L'heure avançait. Il allait falloir se séparer. Elle se leva et toute son attitude fit comprendre à Dick qu'elle ne céderait pas, s'il tentait de la retenir. Mais elle regarda une fois encore cette bouche tentatrice; comme pour la sceller, elle y posa son doigt. Puis elle s'évada à travers les bosquets.
Sous le cloître, aux abords de la chapelle, un moine qui rangeait les livres de cantiques, dès qu'il l'aperçut, s'informa des désirs de la signora. Elle demanda à visiter la chapelle et les collections du couvent.
Un peu ivre encore, elle gravit le même escalier par où, tout à l'heure, étaient passés les novices. Elle posa sa belle main libre sur la rampe rose, douce au toucher comme une peau glacée et, sur le premier palier, par la baie ouverte vers le jardin, elle chercha le banc rustique. Dick, qui l'avait suivie des yeux à travers l'ajourage des pierres, se leva dès qu'il l'aperçut et, par un geste indéfinissable—menace ou baiser—, il eut l'air de lui envoyer son cœur.
Avertie quitta aussitôt l'embrasure pour suivre le moine dont le trousseau de clefs sonnait à la ceinture de cuir. Il s'occupait, raconta-t-il, de philologie et de littérature. Il parlait sept langues, avait lu Barrès, Byron et les Bibles hébraïques «dans le texte». Sa figure jeune était douce et pâle, un peu créole, encadrée d'une barbe rare et trop fine. Ils causèrent de France et d'Arménie, et des passionnantes études de son Ordre. Puis il la conduisit à la salle des collections. Il lui montra avec fierté, à côté de l'encrier de Lord Byron,—celui dont il s'était servi pour écrire Don Juan,—des œufs d'autruche, des cheveux du comte de Chambord, des poupées indiennes en terre cuite et quelques autres échantillons de semblable valeur, où le moine goûtait évidemment du mystère, du merveilleux, du surnaturel. Avertie, fatiguée et distraite, décida d'arrêter là sa visite domiciliaire; elle s'en excusa auprès du prêtre qui, poliment, lui offrit de la reconduire à sa gondole. Et ainsi, près de la robe noire du saint homme, elle traversa le soleil et les odeurs capiteuses, qui montaient de toutes les plantes de ce jardin dont la dilection divine s'était muée pour elle en volupté.
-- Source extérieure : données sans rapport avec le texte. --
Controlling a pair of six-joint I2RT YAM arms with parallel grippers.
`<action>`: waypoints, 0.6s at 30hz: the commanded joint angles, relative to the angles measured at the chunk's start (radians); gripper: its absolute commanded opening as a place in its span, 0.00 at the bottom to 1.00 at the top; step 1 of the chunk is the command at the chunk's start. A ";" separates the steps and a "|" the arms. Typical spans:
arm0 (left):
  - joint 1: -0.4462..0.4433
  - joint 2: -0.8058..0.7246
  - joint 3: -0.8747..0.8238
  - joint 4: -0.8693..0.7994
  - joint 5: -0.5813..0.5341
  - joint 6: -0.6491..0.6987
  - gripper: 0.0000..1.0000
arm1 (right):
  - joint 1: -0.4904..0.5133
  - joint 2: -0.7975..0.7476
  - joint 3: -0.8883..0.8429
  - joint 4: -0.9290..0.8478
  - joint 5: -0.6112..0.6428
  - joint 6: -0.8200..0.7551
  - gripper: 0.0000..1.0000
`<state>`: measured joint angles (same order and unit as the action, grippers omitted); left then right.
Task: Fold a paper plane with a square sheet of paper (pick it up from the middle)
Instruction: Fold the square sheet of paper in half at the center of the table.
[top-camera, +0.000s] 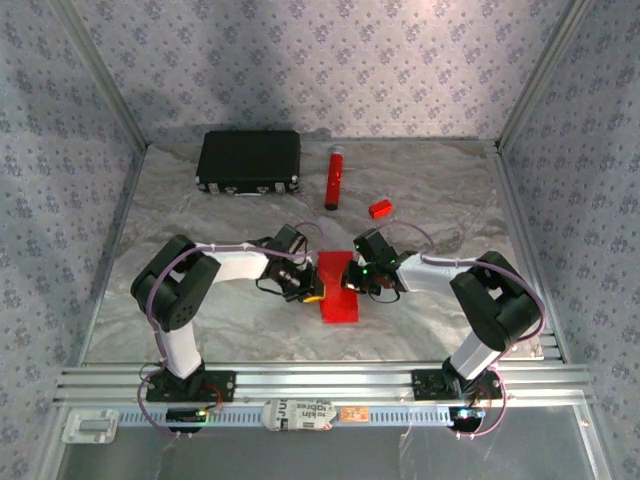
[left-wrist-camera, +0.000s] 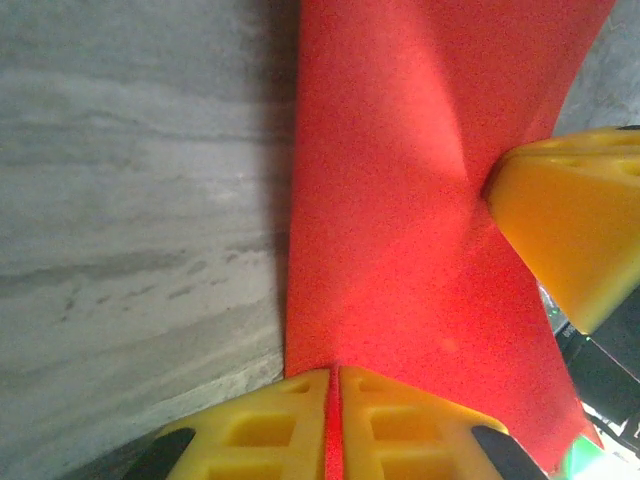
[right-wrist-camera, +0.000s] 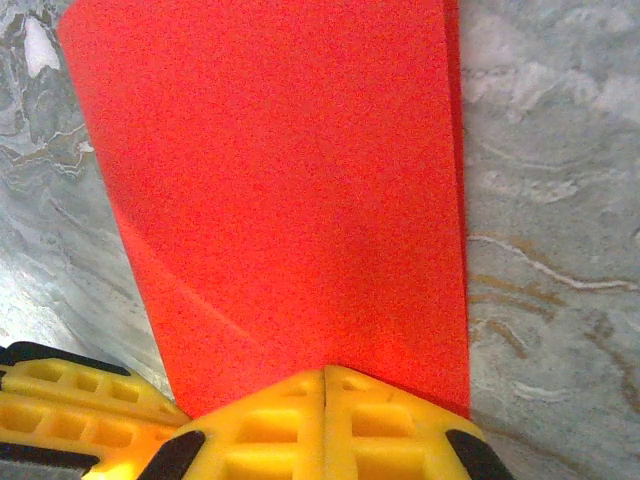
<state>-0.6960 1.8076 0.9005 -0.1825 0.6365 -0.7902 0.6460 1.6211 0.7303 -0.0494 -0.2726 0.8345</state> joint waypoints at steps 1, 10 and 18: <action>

Dick était parti; seul le chat blanc se chauffait encore au soleil, en rond, près de la vasque. Entendant les pas proches, il eut peur et se sauva. «Fini, pensa Avertie, tout est fini!»
Elle longea des corridors sévères et passa devant le réfectoire. Une douceâtre odeur conventuelle se mêlait aux relents d'huile chaude. Et le dégoût la prit de cette vie close, étouffée et compressive. Elle eut pitié des moines. Puis, l'instant d'après, elle les envia. Ils ne souffraient pas, eux! Et elle allait souffrir, peut-être? Bah! Vivre! Vivre la vie, elle voulait vivre avidement,... et, s'il fallait payer... eh bien! elle paierait!
Troublée, cependant, fatiguée en son cœur, elle remonta à regret dans sa gondole. Sur les coussins, près de son châle, était piqué un petit papier; elle lut: «Vous êtes mon ibis rose... je vous reverrai.»
La certitude d'inspirer à cet étranger un amour subtil et assez singulier pour être comparée à un échassier la remonta et aussi l'orgueil d'avoir subjugué, jusqu'au respect, ce beau garçon. Une gaieté douce lui vint—«l'ibis, l'ibis rose»!—et elle se sentit moins troublée, dès que la gondole eut repris le chemin de Venise.
Le soleil «chauffait» derrière des buées d'orage; les petits îlots de sable et d'algues amoncelés issaient de la marée basse, s'efforçant à devenir des terres stables. Bientôt, Avertie s'intéressa tout à fait à la contemplation du paysage. C'était, dans la nacre rosée et répandue sur toutes choses, le mirage du désert.
En retrouvant ses amis, elle récupéra, au même moment, son équilibre. Vraiment, elle venait de rêver une belle aventure, et, quand Floche lui demanda si elle s'était bien confessée, ce fut avec certitude qu'elle répondit:—«Excellemment! J'ai eu affaire à un Père très agréable.»